───── Supplied information

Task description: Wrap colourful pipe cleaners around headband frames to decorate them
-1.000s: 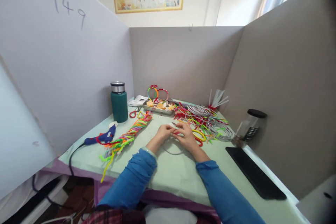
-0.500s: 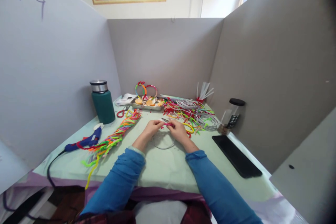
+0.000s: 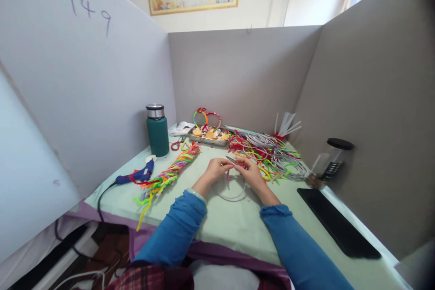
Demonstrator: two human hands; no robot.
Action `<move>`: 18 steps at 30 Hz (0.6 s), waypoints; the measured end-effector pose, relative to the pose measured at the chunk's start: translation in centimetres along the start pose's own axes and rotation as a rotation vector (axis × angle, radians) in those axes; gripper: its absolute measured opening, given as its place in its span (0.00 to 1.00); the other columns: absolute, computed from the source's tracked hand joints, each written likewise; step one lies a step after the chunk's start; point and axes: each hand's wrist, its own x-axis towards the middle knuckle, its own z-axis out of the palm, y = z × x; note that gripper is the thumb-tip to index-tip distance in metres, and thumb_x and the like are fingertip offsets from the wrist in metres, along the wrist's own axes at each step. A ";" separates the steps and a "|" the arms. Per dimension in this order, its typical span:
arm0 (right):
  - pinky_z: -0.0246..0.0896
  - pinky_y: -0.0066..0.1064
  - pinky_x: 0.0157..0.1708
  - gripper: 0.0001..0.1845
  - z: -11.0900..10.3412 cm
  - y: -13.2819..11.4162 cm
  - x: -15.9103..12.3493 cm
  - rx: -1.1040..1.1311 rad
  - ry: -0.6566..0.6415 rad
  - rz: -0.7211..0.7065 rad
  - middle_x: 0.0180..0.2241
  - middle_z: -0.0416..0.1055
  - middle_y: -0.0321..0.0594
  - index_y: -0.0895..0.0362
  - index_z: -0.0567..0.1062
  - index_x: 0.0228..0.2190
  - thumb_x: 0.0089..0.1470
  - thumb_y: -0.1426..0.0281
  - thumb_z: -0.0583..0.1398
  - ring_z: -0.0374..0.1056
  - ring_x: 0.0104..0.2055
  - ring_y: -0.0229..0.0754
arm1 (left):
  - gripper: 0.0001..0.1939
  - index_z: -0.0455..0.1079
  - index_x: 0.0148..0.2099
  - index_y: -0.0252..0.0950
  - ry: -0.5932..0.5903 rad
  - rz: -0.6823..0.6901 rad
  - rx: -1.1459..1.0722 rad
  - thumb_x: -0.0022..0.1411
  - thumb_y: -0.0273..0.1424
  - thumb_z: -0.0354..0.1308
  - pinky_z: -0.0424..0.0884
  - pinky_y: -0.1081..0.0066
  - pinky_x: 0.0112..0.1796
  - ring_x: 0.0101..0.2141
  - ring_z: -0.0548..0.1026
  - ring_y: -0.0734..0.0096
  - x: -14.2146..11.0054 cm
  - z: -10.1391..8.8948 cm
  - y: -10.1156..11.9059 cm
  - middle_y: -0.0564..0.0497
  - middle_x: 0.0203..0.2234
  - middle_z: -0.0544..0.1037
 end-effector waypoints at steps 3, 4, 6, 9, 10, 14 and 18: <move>0.53 0.27 0.19 0.20 -0.1 -0.8 -0.1 0.158 0.012 0.101 0.21 0.70 0.36 0.59 0.75 0.32 0.43 0.55 0.62 0.60 0.20 0.35 | 0.16 0.77 0.33 0.32 0.008 0.025 -0.033 0.52 0.39 0.58 0.65 0.72 0.34 0.30 0.71 0.70 -0.1 0.0 0.3 0.48 0.27 0.77; 0.52 0.27 0.18 0.22 -0.2 -0.9 0.0 0.231 0.026 0.144 0.21 0.69 0.37 0.59 0.75 0.31 0.45 0.52 0.60 0.59 0.19 0.35 | 0.16 0.77 0.33 0.31 0.021 0.020 -0.065 0.51 0.40 0.58 0.65 0.72 0.33 0.29 0.70 0.71 -0.1 0.0 0.4 0.49 0.26 0.77; 0.52 0.27 0.17 0.26 -0.3 -1.0 0.2 0.384 0.060 0.224 0.20 0.70 0.38 0.58 0.74 0.30 0.47 0.47 0.56 0.59 0.18 0.35 | 0.17 0.77 0.33 0.30 0.053 -0.021 -0.136 0.50 0.41 0.59 0.64 0.73 0.30 0.27 0.68 0.73 0.1 0.0 0.5 0.50 0.23 0.75; 0.52 0.26 0.17 0.26 -0.4 -0.6 0.4 0.474 0.109 0.284 0.20 0.70 0.38 0.57 0.73 0.27 0.47 0.46 0.55 0.59 0.17 0.35 | 0.21 0.77 0.36 0.29 0.118 -0.145 -0.235 0.48 0.42 0.61 0.59 0.75 0.23 0.21 0.62 0.78 0.2 0.0 0.5 0.53 0.18 0.70; 0.52 0.26 0.16 0.25 -0.4 -0.5 0.4 0.442 0.105 0.279 0.21 0.70 0.38 0.57 0.73 0.27 0.46 0.47 0.56 0.59 0.17 0.34 | 0.22 0.77 0.37 0.29 0.132 -0.184 -0.267 0.48 0.43 0.61 0.56 0.76 0.21 0.19 0.59 0.79 0.2 0.0 0.6 0.54 0.17 0.68; 0.50 0.26 0.16 0.20 0.6 -0.7 -0.2 0.154 -0.059 0.179 0.22 0.70 0.37 0.59 0.73 0.27 0.44 0.53 0.61 0.58 0.17 0.33 | 0.22 0.76 0.38 0.30 0.136 -0.235 -0.376 0.48 0.43 0.62 0.50 0.77 0.18 0.16 0.54 0.83 0.0 0.0 0.8 0.57 0.16 0.65; 0.51 0.26 0.18 0.18 1.8 -1.1 -0.9 -0.071 -0.196 0.042 0.17 0.66 0.35 0.59 0.71 0.22 0.49 0.56 0.57 0.58 0.17 0.34 | 0.18 0.76 0.36 0.30 0.149 -0.226 -0.413 0.47 0.39 0.63 0.52 0.77 0.19 0.18 0.58 0.82 -0.2 0.0 1.2 0.54 0.17 0.69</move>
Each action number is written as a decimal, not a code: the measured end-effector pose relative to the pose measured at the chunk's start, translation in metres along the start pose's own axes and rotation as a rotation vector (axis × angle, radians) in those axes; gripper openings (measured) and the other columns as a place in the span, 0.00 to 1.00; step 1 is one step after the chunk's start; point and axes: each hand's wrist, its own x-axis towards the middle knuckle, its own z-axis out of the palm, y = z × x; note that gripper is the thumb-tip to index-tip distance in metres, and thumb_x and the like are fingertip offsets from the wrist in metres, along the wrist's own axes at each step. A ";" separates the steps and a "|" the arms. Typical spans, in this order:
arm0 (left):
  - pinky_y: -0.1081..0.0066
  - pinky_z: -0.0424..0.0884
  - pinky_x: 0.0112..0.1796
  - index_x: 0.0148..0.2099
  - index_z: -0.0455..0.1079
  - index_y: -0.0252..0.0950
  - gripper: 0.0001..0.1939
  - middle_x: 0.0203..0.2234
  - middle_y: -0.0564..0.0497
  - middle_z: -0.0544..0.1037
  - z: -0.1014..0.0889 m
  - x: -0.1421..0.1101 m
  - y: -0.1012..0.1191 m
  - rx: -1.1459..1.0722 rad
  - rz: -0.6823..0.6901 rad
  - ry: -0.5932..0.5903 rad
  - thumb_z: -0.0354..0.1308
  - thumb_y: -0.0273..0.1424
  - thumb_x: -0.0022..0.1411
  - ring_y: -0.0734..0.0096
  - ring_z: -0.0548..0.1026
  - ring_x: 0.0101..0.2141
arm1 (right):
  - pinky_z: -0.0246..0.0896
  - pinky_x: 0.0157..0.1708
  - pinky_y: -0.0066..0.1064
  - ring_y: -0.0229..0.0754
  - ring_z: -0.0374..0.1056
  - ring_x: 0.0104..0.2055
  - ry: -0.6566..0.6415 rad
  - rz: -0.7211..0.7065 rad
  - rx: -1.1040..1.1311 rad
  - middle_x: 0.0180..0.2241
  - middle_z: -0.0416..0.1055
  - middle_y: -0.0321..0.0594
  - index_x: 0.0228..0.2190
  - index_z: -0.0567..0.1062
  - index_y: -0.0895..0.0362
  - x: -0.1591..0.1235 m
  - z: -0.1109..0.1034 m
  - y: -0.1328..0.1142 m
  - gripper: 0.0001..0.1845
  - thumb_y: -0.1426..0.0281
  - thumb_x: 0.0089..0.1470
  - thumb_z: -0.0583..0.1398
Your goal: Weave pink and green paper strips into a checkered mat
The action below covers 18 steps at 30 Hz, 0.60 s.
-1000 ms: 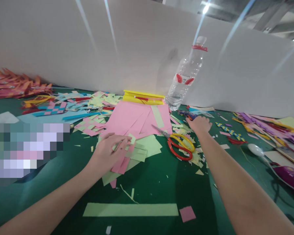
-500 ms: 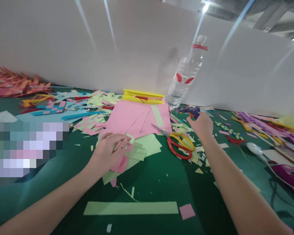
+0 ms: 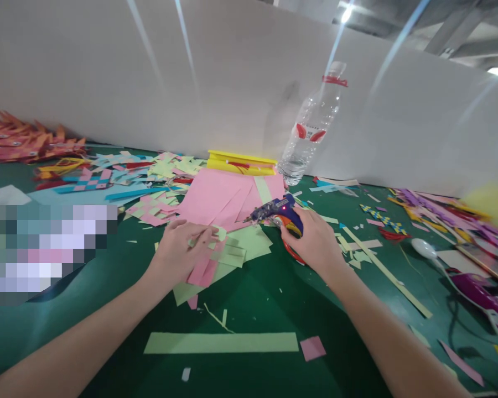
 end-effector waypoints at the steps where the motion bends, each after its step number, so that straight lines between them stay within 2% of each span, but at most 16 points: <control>1: 0.50 0.56 0.55 0.37 0.77 0.40 0.22 0.35 0.48 0.83 0.000 0.000 0.001 0.000 -0.002 0.003 0.45 0.45 0.62 0.57 0.78 0.37 | 0.68 0.43 0.48 0.54 0.71 0.43 0.002 -0.018 0.010 0.40 0.74 0.52 0.47 0.70 0.61 -0.001 0.001 -0.002 0.22 0.62 0.52 0.56; 11: 0.53 0.62 0.51 0.34 0.78 0.40 0.22 0.33 0.49 0.83 -0.002 0.000 0.002 0.041 0.014 0.040 0.45 0.44 0.61 0.56 0.78 0.35 | 0.70 0.41 0.47 0.54 0.71 0.43 -0.039 -0.140 0.043 0.39 0.75 0.53 0.47 0.69 0.63 -0.009 0.004 -0.018 0.20 0.65 0.55 0.54; 18: 0.57 0.68 0.47 0.32 0.79 0.42 0.21 0.29 0.51 0.83 -0.004 0.000 0.004 0.087 0.032 0.054 0.45 0.42 0.60 0.56 0.77 0.35 | 0.69 0.43 0.48 0.54 0.71 0.43 -0.083 -0.196 0.057 0.39 0.75 0.55 0.48 0.70 0.64 -0.010 0.007 -0.020 0.21 0.65 0.57 0.52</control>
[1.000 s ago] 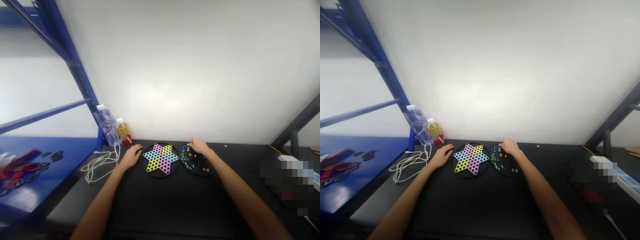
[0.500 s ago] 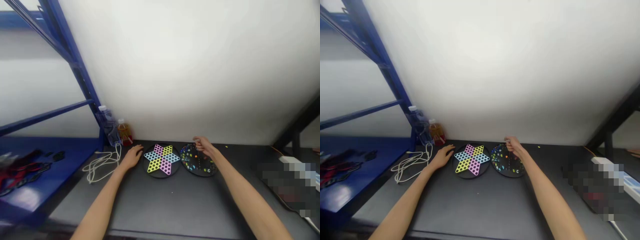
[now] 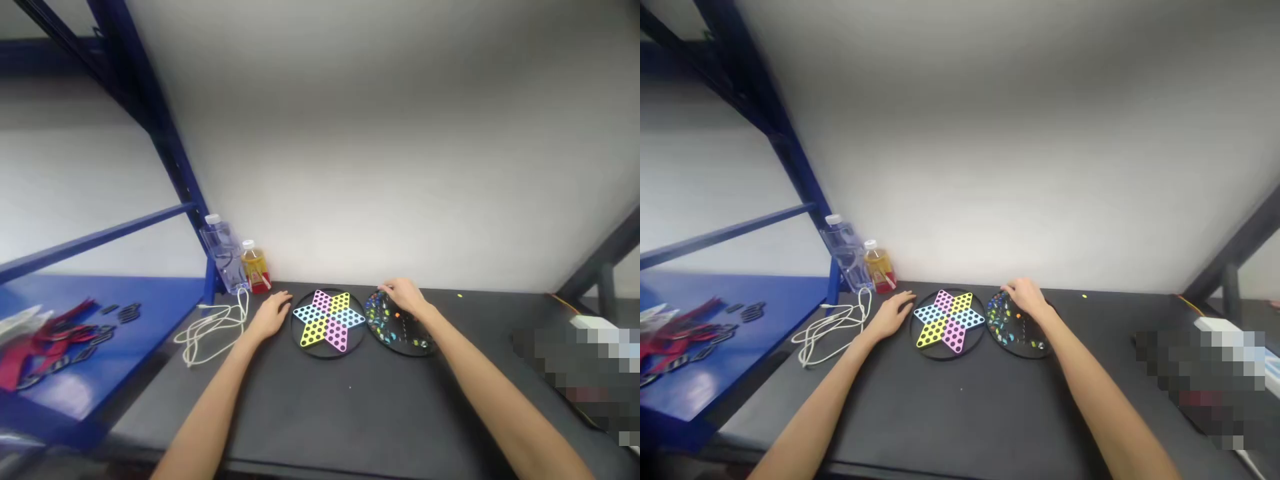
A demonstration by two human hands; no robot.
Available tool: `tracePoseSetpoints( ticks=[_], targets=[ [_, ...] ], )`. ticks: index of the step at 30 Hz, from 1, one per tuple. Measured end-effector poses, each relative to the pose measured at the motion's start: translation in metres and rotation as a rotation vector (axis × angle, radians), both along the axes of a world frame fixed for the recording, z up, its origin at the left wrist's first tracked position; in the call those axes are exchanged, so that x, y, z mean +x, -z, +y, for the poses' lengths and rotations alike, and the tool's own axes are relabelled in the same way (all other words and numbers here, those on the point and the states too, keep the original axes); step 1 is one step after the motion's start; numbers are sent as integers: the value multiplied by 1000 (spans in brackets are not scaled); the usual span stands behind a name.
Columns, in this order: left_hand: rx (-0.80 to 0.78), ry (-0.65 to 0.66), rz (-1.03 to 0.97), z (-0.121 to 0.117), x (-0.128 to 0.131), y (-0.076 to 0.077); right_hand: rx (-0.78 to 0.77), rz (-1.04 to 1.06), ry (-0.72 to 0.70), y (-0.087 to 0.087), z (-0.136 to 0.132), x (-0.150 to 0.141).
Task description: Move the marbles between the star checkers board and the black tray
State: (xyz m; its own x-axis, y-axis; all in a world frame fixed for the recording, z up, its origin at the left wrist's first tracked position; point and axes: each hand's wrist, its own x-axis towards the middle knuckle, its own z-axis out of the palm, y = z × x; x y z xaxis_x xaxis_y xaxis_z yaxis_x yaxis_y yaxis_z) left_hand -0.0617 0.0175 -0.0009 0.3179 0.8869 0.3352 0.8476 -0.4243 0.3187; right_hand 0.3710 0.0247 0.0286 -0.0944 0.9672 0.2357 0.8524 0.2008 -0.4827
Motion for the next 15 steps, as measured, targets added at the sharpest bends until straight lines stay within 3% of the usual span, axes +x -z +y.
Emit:
tracePoseSetpoints(
  ticks=[3, 10, 13, 15],
  targets=[
    [-1, 6, -8, -1, 0, -1, -41, -57, -37, -2, -3, 0],
    [-4, 2, -6, -1, 0, 0, -74, 32, -57, 0, -1, -2],
    [4, -4, -1, -1, 0, 0, -59, 203, 2, 3, -1, 0],
    [5, 1, 2, -2, 1, -1, -117, 444, 44, 4, -3, 3]
  ],
)
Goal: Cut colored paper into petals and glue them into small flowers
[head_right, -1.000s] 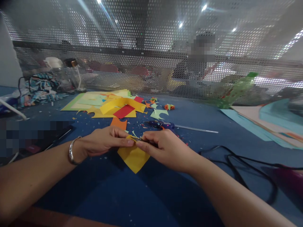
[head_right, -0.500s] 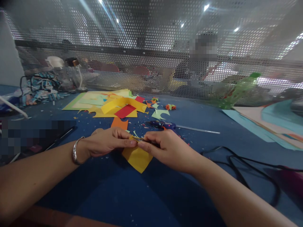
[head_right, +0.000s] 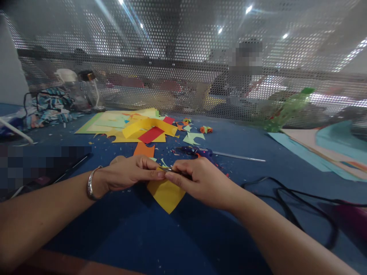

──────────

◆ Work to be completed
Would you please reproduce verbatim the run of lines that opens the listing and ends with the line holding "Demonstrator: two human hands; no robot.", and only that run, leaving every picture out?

◆ Answer space
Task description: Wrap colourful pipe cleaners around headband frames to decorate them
-1.000s: 
-0.500s: 
+0.000s: 
Demonstrator: two human hands; no robot.

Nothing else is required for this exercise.